(Beginning of The data)

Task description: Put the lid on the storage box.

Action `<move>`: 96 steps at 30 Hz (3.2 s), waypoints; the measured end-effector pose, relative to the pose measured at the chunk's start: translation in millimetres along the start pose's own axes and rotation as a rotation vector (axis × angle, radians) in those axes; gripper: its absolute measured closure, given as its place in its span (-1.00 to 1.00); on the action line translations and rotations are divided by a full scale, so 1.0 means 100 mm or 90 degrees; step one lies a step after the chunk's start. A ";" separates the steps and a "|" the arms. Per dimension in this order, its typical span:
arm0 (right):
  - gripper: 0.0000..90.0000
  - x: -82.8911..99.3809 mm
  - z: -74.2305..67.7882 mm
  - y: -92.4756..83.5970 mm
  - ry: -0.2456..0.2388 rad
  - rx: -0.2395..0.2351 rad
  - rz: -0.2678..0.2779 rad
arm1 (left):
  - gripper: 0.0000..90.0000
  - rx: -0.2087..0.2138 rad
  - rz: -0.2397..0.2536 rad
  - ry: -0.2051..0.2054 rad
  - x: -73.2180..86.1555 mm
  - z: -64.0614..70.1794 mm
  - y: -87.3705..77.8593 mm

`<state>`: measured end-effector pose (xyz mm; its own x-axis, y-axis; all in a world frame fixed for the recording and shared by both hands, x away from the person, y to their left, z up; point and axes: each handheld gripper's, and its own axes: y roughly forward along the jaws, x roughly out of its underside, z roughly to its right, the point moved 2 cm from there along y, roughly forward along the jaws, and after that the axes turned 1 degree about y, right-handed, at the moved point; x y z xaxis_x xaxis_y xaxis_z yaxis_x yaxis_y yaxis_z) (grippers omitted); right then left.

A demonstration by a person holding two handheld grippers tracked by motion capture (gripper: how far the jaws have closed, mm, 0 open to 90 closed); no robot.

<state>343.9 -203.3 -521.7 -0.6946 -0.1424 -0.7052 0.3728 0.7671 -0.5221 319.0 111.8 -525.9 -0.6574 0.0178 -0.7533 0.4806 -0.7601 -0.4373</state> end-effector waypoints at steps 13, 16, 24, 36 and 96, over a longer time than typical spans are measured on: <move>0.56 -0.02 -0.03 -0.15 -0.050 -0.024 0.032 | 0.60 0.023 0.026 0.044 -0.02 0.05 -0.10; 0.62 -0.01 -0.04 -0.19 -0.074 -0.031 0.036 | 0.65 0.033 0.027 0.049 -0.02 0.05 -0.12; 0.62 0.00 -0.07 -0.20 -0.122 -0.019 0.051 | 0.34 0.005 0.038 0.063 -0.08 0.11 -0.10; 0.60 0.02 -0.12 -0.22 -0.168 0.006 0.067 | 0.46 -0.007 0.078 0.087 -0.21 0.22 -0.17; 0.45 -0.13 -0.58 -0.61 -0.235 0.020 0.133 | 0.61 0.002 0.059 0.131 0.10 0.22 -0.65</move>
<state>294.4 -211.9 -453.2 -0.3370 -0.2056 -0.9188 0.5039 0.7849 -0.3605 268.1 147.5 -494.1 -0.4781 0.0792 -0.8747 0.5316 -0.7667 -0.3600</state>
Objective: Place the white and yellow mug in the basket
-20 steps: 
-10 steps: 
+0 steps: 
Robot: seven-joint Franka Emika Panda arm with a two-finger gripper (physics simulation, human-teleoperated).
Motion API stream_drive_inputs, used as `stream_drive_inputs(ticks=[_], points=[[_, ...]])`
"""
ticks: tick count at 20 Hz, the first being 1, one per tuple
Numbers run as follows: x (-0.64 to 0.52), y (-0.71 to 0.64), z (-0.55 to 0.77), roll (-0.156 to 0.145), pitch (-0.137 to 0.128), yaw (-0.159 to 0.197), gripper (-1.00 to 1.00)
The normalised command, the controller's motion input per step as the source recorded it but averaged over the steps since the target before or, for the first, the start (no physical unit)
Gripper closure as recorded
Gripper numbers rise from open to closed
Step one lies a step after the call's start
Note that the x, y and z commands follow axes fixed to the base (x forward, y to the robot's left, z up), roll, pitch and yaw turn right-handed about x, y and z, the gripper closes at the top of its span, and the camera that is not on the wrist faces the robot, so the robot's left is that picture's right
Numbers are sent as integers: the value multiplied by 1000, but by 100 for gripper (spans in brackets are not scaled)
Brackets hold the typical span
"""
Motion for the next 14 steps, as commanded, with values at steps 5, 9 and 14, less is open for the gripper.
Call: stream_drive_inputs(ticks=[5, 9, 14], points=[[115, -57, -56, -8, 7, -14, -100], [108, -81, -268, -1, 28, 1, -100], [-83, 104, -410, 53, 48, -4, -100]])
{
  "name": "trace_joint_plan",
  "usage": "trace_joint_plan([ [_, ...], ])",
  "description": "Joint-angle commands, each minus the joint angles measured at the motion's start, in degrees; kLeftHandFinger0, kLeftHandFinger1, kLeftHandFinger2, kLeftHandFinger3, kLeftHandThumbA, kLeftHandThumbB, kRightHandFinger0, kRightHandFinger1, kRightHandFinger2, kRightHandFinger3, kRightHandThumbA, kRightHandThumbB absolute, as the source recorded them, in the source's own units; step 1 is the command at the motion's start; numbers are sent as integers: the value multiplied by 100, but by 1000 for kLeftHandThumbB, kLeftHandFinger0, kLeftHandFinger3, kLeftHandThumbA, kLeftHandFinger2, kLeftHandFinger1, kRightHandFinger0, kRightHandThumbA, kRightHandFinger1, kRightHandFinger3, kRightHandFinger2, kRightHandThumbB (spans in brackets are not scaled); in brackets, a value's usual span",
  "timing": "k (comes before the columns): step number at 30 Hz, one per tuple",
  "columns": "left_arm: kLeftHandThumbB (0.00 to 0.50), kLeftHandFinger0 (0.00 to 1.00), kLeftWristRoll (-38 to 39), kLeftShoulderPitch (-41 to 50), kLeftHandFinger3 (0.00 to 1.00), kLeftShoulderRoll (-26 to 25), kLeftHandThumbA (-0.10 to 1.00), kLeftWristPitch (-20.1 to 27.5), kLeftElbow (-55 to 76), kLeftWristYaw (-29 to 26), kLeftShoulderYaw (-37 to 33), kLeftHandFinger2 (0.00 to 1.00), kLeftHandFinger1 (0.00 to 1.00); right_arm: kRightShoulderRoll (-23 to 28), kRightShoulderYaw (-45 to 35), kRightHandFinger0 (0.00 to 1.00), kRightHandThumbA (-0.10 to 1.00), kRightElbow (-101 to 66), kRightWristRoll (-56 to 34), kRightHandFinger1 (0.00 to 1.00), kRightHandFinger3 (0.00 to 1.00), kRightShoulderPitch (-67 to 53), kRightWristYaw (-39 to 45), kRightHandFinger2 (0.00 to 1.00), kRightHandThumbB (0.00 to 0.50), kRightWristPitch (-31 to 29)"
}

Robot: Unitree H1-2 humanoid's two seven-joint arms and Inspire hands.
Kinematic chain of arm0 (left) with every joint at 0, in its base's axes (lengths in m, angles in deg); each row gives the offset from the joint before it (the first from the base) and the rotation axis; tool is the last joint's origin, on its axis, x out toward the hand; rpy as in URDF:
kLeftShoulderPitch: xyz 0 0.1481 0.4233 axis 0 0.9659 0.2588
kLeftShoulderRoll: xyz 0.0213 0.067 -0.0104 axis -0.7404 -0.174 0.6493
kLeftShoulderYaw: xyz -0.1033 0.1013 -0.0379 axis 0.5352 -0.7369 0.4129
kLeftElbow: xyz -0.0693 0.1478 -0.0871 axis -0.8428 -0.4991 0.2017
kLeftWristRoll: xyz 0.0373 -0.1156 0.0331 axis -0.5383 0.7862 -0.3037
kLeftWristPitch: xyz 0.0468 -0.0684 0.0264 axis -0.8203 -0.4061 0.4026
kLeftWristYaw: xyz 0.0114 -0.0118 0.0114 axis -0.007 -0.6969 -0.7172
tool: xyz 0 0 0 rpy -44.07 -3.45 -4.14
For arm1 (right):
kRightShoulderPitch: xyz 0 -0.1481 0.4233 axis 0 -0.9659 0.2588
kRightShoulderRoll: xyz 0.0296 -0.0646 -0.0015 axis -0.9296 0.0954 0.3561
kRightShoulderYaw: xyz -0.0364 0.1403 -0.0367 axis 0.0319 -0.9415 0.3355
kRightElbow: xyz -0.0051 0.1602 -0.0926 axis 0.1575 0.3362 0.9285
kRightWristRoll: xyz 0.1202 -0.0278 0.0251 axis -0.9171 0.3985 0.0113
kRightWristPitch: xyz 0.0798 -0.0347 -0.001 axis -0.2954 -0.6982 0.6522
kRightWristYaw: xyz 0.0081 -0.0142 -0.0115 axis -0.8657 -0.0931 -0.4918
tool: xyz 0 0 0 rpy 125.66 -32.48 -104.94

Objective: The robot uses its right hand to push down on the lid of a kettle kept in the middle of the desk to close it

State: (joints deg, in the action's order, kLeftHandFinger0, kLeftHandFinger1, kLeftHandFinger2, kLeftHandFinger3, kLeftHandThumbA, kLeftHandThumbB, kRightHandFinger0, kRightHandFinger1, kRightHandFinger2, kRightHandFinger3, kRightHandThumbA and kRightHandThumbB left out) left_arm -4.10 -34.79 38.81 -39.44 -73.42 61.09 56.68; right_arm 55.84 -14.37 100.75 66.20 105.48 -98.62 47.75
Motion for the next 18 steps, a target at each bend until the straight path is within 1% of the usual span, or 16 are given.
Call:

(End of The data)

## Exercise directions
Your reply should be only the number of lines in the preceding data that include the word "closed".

## Exercise answer
2